Pytorch GPU Out of memory on example script

I tried running the example script from official huggingface transformers repository with installed Python 3.10.2, PyTorch 1.11.0 and CUDA 11.3 for Sber GPT-3 Large. Without any file modifications I ran this script with arguments:

--output_dir out --model_name_or_path sberbank-ai/rugpt3large_based_on_gpt2 --train_file dataset.txt --do_train --num_train_epochs 15 --overwrite_output_dir

and got

RuntimeError: CUDA out of memory. Tried to allocate 512.00 MiB

also tried --block_size 32 and --per_device_train_batch_size 1 but unsuccessfully. My GPU is RTX 2060 6GB. Maybe it's a real lack of video memory? Can it be solved without buying a new GPU?

Solution

The GPT-3 Models have an extremely large number of parameters and are therefore very memory-heavy. Just to get an idea, if I understand Sber AIs documentation right the Large model was pre-trained on 128/16 V100 GPUs (which have 32GB each) for multiple days. Model-finetuning and inference is obviously going to be much easier on memory but even that will require some serious hardware, at least for the larger models.

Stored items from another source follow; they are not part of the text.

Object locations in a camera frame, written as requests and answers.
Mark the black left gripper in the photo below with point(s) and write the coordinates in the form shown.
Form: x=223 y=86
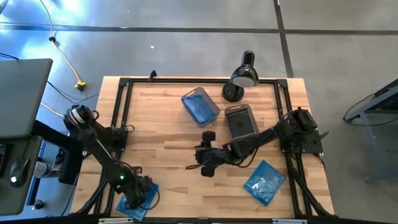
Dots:
x=138 y=192

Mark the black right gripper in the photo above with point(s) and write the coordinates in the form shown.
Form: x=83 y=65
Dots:
x=213 y=155

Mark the blue Blu-ray case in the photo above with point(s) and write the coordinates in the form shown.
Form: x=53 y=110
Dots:
x=200 y=109
x=138 y=213
x=264 y=183

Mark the clear CD jewel case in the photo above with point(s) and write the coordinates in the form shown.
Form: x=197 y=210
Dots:
x=231 y=117

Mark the black-tray CD jewel case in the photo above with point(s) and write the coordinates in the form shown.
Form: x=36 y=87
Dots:
x=244 y=129

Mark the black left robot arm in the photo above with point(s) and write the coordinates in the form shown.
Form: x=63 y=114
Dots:
x=99 y=146

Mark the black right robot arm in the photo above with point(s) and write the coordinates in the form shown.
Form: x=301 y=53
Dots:
x=267 y=137

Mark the white label strip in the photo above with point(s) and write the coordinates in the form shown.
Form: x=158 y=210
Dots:
x=115 y=220
x=289 y=221

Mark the black desk support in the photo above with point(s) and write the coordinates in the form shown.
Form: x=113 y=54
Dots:
x=70 y=168

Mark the black desk lamp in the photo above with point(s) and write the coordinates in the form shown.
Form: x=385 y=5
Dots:
x=245 y=74

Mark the small black clamp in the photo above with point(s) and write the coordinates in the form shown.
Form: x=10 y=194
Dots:
x=153 y=75

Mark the white plastic bottle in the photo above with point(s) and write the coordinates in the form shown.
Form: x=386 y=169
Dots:
x=42 y=169

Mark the black caster wheel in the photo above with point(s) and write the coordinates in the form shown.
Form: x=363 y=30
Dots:
x=38 y=204

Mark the grey desk with mouse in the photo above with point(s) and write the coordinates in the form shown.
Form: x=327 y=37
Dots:
x=18 y=199

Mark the black computer mouse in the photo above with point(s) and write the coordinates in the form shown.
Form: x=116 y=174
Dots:
x=19 y=171

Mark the grey desk top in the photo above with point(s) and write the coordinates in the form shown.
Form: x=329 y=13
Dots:
x=21 y=96

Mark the grey metal table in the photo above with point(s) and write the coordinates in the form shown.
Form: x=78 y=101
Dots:
x=377 y=103

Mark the black aluminium table frame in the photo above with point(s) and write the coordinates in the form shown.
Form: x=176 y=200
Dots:
x=202 y=80

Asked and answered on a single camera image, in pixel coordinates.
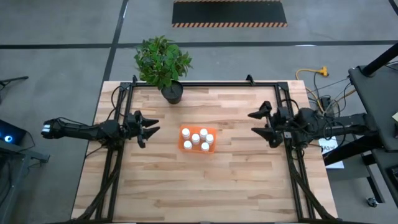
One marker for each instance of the caster wheel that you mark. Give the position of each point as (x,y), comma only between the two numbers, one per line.
(372,202)

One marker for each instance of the black tripod leg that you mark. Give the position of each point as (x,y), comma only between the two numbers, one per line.
(18,78)

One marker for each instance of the black computer with blue light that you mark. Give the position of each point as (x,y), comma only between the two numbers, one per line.
(14,132)

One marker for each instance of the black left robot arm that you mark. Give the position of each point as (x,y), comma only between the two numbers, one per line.
(81,132)

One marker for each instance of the small green leafy tree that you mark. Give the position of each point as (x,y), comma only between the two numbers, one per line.
(161,60)

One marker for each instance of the black plant pot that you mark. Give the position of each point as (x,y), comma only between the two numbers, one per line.
(172,93)

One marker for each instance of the black power strip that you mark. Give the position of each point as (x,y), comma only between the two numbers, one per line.
(326,102)

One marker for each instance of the white paper label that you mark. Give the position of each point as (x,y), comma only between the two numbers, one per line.
(337,164)

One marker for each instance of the thick black post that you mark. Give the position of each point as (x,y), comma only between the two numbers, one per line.
(381,59)

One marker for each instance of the orange translucent plastic basket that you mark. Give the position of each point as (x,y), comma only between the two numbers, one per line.
(182,146)

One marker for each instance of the black cart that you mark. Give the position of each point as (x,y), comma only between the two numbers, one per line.
(379,99)

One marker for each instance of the paper note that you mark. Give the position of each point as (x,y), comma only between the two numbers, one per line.
(395,116)

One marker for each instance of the black aluminium rig frame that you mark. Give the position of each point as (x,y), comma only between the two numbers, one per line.
(217,84)

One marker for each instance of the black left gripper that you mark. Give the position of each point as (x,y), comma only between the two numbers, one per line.
(135,126)

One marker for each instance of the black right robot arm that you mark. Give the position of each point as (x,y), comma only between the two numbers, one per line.
(342,124)

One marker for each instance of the black mat with hazard stripes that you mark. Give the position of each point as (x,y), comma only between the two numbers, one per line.
(228,12)

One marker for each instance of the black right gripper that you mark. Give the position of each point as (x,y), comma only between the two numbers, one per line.
(281,123)

You can try to use the Medium and Small model and see if that works for you. Also you can always try to run it in a cloud service like Google Colab, they also have a notebook that demonstrates this. Make sure to activate GPU usage in notebook settings of Google Colab. In the free version you get some decent GPU, if you are more serious about this you can get the pro version for better hardware in their cloud. Probably a lot cheaper than buying a GPU more powerful than an RTX 2060 with the current prices. Of course there are many cloud hardware services where you can run a large model training/fine-tuning, not only Google.